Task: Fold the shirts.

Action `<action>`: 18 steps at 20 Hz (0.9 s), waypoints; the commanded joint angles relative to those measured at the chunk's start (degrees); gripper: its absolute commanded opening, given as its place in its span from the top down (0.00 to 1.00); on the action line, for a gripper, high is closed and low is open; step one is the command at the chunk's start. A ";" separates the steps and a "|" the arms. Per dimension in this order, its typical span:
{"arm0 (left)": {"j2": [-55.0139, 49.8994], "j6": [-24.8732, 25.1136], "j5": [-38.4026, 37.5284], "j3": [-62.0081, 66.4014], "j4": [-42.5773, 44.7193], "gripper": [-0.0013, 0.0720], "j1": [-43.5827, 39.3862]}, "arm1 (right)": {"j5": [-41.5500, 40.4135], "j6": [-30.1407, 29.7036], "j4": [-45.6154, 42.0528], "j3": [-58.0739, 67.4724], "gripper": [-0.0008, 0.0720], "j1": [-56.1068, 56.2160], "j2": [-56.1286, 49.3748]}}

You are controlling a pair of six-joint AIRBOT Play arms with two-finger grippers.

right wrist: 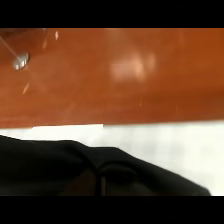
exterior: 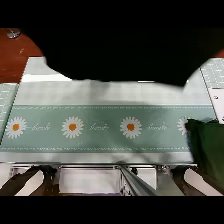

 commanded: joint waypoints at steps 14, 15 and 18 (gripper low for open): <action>24.20 -17.20 -22.05 8.44 50.14 0.94 1.51 | 15.93 10.25 -17.11 1.25 0.96 1.05 25.18; 24.09 -17.77 -22.23 4.68 49.72 0.94 1.51 | 17.18 10.21 -15.74 -3.04 0.96 1.97 25.18; 21.94 -17.79 -20.35 -9.29 47.63 0.94 1.51 | 16.87 8.00 -13.07 -19.21 0.96 4.28 24.92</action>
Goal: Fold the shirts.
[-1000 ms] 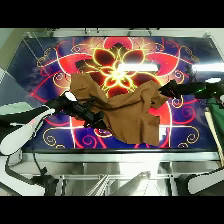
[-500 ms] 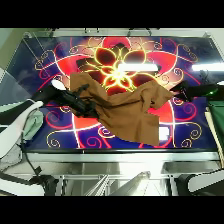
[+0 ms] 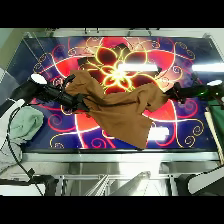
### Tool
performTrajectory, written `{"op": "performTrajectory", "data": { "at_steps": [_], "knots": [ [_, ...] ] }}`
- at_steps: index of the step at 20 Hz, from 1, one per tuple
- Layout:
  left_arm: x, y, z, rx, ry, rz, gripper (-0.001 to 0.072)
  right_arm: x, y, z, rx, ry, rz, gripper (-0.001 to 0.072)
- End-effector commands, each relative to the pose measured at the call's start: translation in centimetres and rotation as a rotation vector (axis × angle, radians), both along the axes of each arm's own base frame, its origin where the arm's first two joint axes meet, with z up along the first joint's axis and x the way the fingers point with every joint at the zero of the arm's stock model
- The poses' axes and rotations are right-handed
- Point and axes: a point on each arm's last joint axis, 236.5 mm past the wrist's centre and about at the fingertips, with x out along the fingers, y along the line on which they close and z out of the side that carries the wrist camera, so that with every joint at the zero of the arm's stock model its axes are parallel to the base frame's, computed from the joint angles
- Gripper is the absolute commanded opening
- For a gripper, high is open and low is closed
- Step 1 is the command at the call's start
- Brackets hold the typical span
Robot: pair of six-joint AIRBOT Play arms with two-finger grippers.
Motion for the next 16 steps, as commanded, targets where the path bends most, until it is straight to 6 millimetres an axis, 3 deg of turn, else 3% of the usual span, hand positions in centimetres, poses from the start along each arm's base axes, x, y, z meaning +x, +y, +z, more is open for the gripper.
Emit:
{"op": "performTrajectory", "data": {
  "at_steps": [1, 2, 4, 5, 7, 8, 10, 12, 14, 15, 16],
  "knots": [
    [-0.1, 0.3, 0.3, -0.011, -0.018, -0.021, 0.002, 0.7, 3.3, -0.2, 0.043, 0.002, 0.018, 0.0312],
    [0.1, 0.5, 0.3, -0.015, -0.023, -0.019, 0.002, 0.4, 4.2, 0.1, 0.058, 0.006, 0.047, 0.0042],
    [0.5, 0.6, 1.4, -0.063, -0.035, 0.002, 0.002, 0.2, 5.5, 2.3, 0.11, -0.036, 0.123, 0.0017],
    [0.9, 0.4, 3.3, -0.134, -0.058, 0.017, 0.0019, 0.1, 5.5, 4.0, 0.125, -0.059, 0.153, 0.0017],
    [1.8, 0.7, 9.3, -0.294, -0.151, 0.062, 0.0019, 0.5, 3.7, 8.8, 0.109, -0.133, 0.174, 0.0016],
    [2.4, 1.7, 12.7, -0.347, -0.216, 0.091, 0.0019, 0.9, 2.2, 12.2, 0.09, -0.19, 0.166, 0.0016],
    [3.3, 4.2, 21.5, -0.432, -0.428, 0.148, 0.0019, 1.4, -0.8, 20.2, 0.032, -0.333, 0.129, 0.0016],
    [3.0, 6.9, 32.8, -0.52, -0.726, 0.222, 0.0019, 0.7, -2.1, 30.6, -0.05, -0.571, 0.107, 0.0016],
    [0.5, 9.0, 43.7, -0.567, -1.071, 0.286, 0.002, -2.0, -0.5, 42.7, -0.1, -0.909, 0.102, 0.0016],
    [-1.9, 9.6, 48.1, -0.551, -1.239, 0.289, 0.002, -4.2, 0.7, 48.2, -0.124, -1.072, 0.093, 0.0017],
    [-4.0, 9.9, 51.1, -0.506, -1.358, 0.3, 0.002, -7.1, 2.1, 53.3, -0.172, -1.241, 0.092, 0.0017]
  ]
}}
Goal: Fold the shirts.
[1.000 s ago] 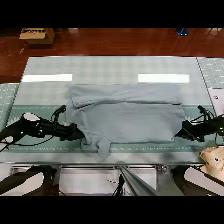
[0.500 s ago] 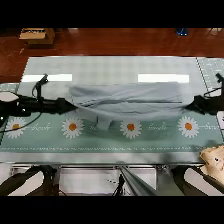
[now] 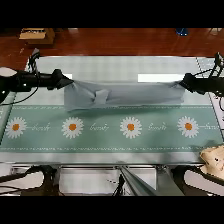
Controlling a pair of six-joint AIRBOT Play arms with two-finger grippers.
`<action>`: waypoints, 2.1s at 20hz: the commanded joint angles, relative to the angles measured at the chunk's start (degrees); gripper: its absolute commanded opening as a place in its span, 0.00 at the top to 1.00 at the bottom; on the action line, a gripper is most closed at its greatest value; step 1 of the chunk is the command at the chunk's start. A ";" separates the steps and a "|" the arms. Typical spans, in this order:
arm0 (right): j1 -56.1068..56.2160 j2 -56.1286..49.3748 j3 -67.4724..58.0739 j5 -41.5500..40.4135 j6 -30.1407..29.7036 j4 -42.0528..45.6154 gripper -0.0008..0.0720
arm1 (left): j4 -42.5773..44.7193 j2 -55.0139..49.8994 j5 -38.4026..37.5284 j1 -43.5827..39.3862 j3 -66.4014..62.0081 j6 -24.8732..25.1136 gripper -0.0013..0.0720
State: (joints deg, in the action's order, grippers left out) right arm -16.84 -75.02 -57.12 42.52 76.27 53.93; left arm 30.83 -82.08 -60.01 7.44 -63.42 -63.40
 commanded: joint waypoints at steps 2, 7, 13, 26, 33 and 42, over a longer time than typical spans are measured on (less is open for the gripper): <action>0.98 -6.34 -0.15 -9.11 1.31 -1.40 0.95 | -0.04 -13.33 -4.79 -0.72 -12.72 -2.10 0.96; 0.98 -10.95 -0.13 -10.75 1.22 -1.40 0.94 | -0.02 -22.82 -11.39 -1.51 -15.93 -3.37 0.96; 0.72 -9.81 -3.08 -9.79 -3.54 0.42 0.38 | 0.04 -23.87 -17.20 0.79 -16.52 -3.28 0.23; -11.85 -16.41 -8.81 6.69 2.32 -7.06 0.18 | 0.02 -22.08 -25.68 0.76 -16.55 -1.77 0.24; -5.05 -24.35 -8.81 2.25 2.19 -11.87 0.18 | -0.04 -22.08 -25.53 0.15 -16.55 -1.33 0.24; -0.33 -15.02 -8.83 -1.86 -9.64 -11.80 0.94 | -4.83 -22.03 -25.81 -0.24 -16.55 -1.31 0.43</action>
State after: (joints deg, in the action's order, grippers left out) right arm -17.67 -94.70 -65.87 40.38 71.37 41.74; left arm 29.50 -104.16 -85.58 7.49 -79.92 -64.73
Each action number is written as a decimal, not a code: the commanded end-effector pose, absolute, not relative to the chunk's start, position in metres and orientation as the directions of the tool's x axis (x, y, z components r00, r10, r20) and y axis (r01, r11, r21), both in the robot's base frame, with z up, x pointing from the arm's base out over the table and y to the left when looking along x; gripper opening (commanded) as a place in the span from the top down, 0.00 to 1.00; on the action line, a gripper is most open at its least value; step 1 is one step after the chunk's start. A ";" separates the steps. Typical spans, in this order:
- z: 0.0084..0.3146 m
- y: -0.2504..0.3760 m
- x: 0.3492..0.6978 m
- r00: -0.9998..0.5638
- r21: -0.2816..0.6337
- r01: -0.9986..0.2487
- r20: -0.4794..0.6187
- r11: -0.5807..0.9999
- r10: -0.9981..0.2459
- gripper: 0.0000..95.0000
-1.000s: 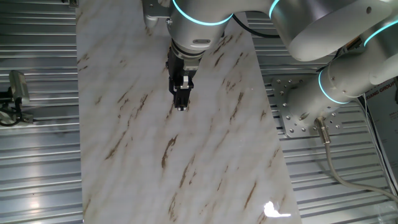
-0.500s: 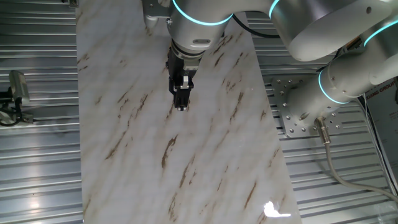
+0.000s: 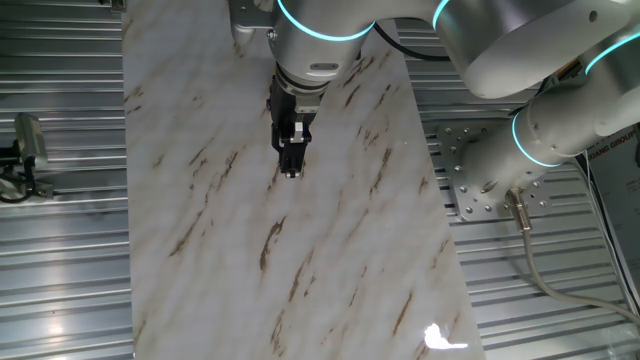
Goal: Pick up the small block on the left and move it to the right
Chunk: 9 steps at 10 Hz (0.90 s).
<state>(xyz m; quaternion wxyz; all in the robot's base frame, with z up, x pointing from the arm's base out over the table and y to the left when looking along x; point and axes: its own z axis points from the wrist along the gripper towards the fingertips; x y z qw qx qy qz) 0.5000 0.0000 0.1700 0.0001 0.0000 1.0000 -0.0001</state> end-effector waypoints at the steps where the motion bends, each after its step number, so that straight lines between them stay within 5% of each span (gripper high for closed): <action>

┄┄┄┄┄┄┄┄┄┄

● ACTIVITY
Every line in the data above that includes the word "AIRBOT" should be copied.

● REPLY
You are controlling a pair of six-joint AIRBOT Play arms with two-finger grippers.
Robot: pair of six-joint AIRBOT Play arms with two-finger grippers.
Controlling a pair of six-joint AIRBOT Play arms with two-finger grippers.

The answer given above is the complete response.